● **EXERCISE AIM**: Which lines run from the one containing "In this picture, where can the black box" to the end of the records? Write them out exactly, both ends included, and nothing else.

[Collected data]
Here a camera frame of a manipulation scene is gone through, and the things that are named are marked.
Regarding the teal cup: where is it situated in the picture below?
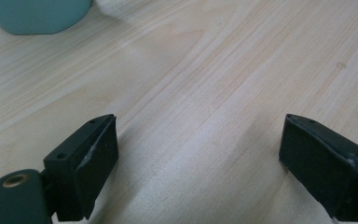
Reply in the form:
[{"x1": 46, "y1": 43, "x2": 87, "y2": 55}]
[{"x1": 0, "y1": 0, "x2": 93, "y2": 35}]

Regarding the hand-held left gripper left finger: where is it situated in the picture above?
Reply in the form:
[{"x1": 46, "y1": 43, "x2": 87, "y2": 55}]
[{"x1": 42, "y1": 113, "x2": 119, "y2": 222}]

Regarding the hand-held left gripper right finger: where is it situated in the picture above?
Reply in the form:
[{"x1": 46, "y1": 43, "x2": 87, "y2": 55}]
[{"x1": 278, "y1": 113, "x2": 358, "y2": 223}]

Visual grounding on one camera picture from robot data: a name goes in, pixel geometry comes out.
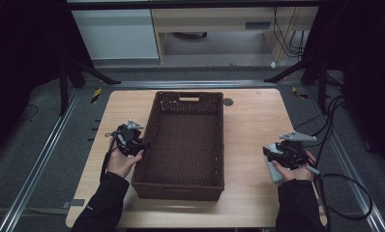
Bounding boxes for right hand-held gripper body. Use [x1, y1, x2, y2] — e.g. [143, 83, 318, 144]
[271, 130, 318, 170]

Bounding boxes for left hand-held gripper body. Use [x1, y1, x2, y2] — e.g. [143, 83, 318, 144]
[104, 119, 146, 158]

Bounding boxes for brown woven basket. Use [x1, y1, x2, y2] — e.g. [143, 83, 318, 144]
[131, 90, 225, 202]

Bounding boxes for person's right hand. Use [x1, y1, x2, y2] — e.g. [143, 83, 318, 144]
[271, 149, 317, 183]

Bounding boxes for person's left hand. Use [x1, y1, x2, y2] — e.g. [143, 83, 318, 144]
[106, 148, 145, 179]

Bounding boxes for yellow black tape strip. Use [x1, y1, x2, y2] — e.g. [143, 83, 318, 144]
[90, 87, 103, 104]
[291, 86, 310, 101]

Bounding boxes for black metal stand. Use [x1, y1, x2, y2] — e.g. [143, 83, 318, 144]
[58, 54, 122, 116]
[263, 54, 330, 114]

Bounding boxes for white cabinet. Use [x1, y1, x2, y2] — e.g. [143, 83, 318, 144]
[72, 9, 160, 61]

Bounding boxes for dark object under desk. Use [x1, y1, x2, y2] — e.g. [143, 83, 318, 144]
[174, 31, 208, 41]

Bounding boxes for grey desk label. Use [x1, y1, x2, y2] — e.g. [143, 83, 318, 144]
[245, 21, 272, 31]

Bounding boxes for black curtain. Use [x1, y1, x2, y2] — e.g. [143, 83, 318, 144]
[310, 0, 385, 175]
[0, 0, 95, 156]

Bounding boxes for light wooden desk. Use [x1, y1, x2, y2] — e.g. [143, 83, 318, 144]
[151, 7, 320, 64]

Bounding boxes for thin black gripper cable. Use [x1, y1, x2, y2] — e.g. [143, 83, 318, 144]
[98, 131, 117, 178]

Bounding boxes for metal floor rail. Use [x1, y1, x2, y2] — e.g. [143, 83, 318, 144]
[111, 80, 279, 90]
[0, 86, 82, 232]
[305, 86, 385, 232]

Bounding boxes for grey table bracket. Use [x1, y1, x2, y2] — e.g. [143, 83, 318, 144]
[62, 198, 86, 210]

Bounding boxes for black floor cables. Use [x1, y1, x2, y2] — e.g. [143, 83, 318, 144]
[293, 95, 373, 221]

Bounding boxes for thin looped floor cable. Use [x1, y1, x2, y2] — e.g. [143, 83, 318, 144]
[17, 103, 40, 123]

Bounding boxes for hanging black cable bundle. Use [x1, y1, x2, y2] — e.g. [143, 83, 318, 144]
[272, 7, 311, 59]

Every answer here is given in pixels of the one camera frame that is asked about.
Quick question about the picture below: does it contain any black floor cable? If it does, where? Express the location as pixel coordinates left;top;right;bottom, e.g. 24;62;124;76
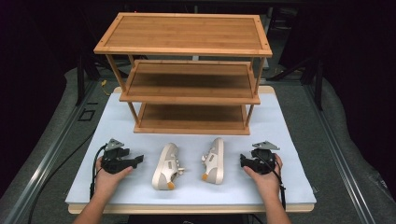
27;132;95;224

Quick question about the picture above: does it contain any beige sneaker with orange heel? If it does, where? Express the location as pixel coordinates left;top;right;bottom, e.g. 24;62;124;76
201;137;225;185
151;142;186;191

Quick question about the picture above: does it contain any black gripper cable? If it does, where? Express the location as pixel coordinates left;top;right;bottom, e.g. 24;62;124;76
89;145;107;201
257;152;287;210

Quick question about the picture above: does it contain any black metal stand leg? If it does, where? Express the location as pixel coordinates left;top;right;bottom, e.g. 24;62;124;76
75;52;87;106
313;59;325;111

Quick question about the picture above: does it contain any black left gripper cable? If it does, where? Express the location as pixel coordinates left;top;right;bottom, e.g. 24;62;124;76
89;145;107;201

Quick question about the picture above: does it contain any light wooden table board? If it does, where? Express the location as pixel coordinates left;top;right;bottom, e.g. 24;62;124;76
67;85;316;216

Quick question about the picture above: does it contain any white table mat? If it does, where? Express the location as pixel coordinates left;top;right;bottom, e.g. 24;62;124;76
64;91;318;206

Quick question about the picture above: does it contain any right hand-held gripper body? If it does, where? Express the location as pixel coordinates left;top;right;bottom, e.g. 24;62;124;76
247;140;281;175

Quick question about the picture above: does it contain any grey metal floor rail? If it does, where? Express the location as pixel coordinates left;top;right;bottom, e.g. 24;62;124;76
2;79;99;224
303;83;378;224

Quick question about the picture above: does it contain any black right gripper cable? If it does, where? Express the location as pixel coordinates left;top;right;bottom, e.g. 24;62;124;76
257;152;287;210

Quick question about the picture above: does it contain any person's right hand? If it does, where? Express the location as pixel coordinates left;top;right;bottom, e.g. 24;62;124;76
242;153;284;201

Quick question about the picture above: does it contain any person's left hand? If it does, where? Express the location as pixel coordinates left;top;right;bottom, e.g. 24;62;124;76
94;156;134;201

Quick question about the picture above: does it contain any three-tier wooden shoe rack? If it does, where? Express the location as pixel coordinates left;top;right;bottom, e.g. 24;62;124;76
93;11;274;136

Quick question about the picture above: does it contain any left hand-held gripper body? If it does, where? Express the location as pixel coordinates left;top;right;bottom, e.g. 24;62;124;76
100;138;138;175

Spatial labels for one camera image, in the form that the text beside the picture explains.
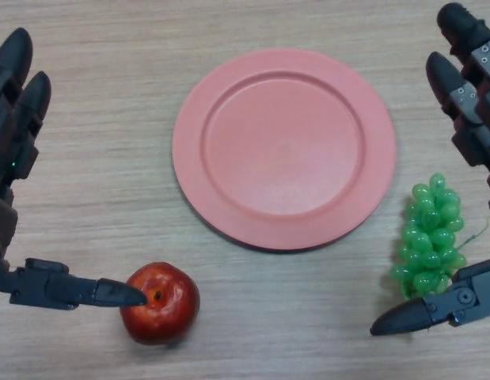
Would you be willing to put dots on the pink round plate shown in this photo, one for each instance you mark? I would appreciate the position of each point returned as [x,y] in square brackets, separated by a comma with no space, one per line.
[284,150]

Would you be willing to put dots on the green grape bunch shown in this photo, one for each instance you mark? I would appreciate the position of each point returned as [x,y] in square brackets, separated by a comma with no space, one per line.
[428,237]

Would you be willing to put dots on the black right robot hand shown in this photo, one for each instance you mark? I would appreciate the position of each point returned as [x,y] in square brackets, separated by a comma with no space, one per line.
[480,130]

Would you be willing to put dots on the red apple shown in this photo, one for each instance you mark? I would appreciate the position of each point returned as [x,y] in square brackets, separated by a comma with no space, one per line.
[167,320]

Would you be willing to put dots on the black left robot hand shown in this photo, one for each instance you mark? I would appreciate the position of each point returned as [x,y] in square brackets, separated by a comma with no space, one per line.
[35,287]

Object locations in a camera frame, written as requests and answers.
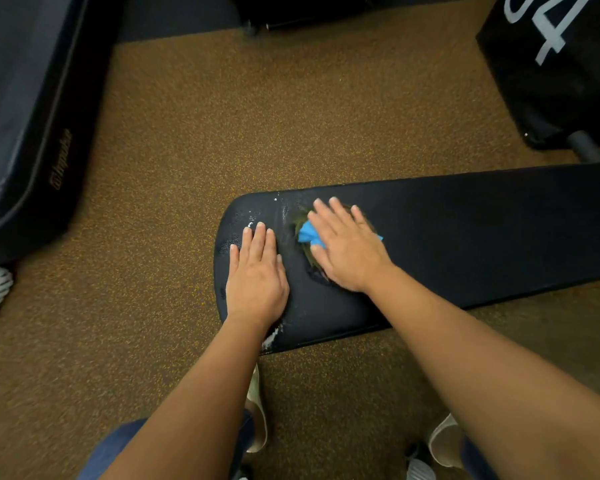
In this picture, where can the person's right hand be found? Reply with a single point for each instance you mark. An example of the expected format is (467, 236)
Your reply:
(352, 254)

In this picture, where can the person's left hand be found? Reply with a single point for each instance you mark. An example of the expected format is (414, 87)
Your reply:
(256, 289)

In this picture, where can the person's right middle finger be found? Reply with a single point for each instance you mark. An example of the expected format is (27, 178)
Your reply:
(331, 217)

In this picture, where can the person's left thumb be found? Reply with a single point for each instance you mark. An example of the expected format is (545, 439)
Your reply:
(282, 268)

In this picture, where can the person's right little finger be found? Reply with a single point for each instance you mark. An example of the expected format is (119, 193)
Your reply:
(362, 220)

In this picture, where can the person's right thumb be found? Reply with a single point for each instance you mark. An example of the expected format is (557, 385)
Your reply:
(321, 257)

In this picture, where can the person's left little finger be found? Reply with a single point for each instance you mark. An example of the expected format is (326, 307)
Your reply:
(234, 259)

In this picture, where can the person's left middle finger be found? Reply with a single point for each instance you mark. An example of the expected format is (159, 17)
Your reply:
(258, 243)

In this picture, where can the blue cleaning cloth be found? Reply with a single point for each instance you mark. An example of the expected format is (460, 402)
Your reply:
(307, 233)

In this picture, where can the person's right forearm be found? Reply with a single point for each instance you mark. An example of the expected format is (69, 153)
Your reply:
(485, 379)

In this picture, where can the person's left forearm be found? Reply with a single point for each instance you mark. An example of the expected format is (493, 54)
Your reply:
(200, 409)

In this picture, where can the black padded gym bench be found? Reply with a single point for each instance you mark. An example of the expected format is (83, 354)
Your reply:
(480, 234)

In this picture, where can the person's beige left shoe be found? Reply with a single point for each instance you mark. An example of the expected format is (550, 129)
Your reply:
(256, 409)

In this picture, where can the person's beige shoe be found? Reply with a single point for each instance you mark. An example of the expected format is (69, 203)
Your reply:
(445, 442)
(256, 409)

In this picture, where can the black equipment base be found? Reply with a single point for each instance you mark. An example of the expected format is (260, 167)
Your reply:
(305, 9)

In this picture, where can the person's beige right shoe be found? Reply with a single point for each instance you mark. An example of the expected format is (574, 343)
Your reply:
(445, 442)

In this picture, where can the person's blue left trouser leg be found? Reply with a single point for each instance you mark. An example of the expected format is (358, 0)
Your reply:
(111, 447)

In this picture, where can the person's blue trouser leg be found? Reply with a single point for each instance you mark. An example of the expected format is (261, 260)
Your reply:
(111, 447)
(475, 462)

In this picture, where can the white shoe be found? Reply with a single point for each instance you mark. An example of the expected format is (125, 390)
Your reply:
(419, 467)

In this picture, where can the grey metal tube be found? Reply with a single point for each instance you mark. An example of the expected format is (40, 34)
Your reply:
(586, 146)

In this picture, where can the black box with white print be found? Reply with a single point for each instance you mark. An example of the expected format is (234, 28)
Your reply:
(555, 79)

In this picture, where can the black padded gym machine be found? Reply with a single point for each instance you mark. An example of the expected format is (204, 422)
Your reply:
(25, 114)

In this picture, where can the person's blue right trouser leg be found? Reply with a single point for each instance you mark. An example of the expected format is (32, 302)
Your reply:
(475, 462)

● **ANSWER BOX**:
In this picture, where can the black box with white print be found? Reply with a single point for each instance you mark. An example of the expected format is (234, 28)
Your reply:
(555, 79)

In this picture, where can the black padded gym machine be found? Reply with a single point for each instance you mark. An example of the expected format is (204, 422)
Your reply:
(25, 114)

In this picture, where can the person's blue right trouser leg be found? Reply with a single point for each instance you mark. An example of the expected format is (32, 302)
Your reply:
(475, 462)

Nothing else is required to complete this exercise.